• _WHAT YOU ARE ASKED TO DO_:
Each line of the data holding "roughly" should be found and copied.

Data records:
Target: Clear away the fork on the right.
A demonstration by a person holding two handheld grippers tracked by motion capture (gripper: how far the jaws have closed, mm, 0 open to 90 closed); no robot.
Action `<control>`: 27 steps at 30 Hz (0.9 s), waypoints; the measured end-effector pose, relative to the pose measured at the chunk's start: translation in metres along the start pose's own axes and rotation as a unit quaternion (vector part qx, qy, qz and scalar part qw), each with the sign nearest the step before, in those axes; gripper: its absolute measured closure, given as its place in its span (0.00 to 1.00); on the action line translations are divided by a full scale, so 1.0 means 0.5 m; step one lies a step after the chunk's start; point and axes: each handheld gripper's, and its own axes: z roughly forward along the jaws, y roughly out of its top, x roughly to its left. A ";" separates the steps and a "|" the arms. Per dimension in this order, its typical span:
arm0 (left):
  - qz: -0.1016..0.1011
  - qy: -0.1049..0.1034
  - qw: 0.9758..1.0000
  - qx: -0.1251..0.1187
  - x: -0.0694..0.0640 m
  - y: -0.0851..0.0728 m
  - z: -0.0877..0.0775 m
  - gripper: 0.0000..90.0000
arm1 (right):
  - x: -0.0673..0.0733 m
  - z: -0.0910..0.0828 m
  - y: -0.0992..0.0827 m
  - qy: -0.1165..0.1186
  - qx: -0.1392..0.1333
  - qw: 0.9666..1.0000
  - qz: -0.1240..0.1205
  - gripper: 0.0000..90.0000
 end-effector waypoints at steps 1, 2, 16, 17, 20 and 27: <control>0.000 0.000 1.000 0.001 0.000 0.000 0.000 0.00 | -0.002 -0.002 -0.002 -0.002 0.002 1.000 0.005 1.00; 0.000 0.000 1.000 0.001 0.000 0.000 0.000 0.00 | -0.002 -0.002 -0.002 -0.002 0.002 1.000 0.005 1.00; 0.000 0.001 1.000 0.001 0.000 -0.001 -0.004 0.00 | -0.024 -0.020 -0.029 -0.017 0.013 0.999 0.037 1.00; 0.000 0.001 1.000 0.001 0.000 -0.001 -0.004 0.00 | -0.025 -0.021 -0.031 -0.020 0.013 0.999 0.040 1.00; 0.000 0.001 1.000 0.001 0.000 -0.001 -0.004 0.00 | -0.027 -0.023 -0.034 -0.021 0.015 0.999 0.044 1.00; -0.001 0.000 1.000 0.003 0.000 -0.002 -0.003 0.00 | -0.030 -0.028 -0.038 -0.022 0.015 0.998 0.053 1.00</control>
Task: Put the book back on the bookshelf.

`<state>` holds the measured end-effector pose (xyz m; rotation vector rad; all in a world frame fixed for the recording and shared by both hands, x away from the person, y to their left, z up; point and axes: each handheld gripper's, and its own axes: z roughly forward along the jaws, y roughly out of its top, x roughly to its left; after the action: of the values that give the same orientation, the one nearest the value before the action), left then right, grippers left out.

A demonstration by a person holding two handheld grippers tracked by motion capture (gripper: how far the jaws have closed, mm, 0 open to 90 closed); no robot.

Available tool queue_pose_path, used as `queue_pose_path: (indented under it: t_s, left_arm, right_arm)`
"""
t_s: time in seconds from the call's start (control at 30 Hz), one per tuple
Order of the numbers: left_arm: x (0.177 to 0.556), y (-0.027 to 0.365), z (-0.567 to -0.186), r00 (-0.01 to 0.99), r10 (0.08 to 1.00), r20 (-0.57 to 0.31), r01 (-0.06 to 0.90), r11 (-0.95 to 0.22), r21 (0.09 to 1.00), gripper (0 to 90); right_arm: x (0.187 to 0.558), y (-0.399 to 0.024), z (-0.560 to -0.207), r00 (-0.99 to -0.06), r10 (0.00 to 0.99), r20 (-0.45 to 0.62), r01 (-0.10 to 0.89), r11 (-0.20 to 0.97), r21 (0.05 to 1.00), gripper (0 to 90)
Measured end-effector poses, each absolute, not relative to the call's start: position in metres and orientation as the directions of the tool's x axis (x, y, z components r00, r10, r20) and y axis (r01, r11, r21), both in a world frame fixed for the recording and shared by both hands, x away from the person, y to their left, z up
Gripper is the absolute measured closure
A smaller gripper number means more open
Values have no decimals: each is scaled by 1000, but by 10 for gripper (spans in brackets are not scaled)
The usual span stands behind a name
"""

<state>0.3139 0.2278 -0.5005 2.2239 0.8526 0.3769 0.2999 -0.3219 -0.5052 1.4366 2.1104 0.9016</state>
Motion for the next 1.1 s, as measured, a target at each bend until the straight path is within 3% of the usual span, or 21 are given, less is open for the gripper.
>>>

• _SOLUTION TO THIS PROBLEM_:
Action `<control>`: 27 steps at 30 Hz (0.9 s), waypoints; the measured end-effector pose, relative to the pose measured at the chunk's start: translation in metres along the start pose's own axes and rotation as a unit quaternion (vector part qx, qy, qz and scalar part qw), each with the sign nearest the step before, in those axes; gripper: its absolute measured closure, given as its place in its span (0.00 to 1.00); on the action line translations are divided by a full scale, so 1.0 means 0.5 m; step one lies a step after the chunk's start; point and axes: each handheld gripper's, and its own axes: z roughly forward along the jaws, y roughly out of its top, x roughly to its left. A ";" separates the steps and a "|" the arms. Per dimension in this order, its typical span:
`<state>` holds the measured end-effector pose (xyz m; rotation vector rad; all in a world frame fixed for the recording and shared by both hands, x away from the person, y to their left, z up; point and axes: each handheld gripper's, and its own axes: z roughly forward along the jaws, y roughly out of its top, x roughly to its left; after the action: of the values that give the same orientation, the one nearest the value before the action), left then right, grippers left out.

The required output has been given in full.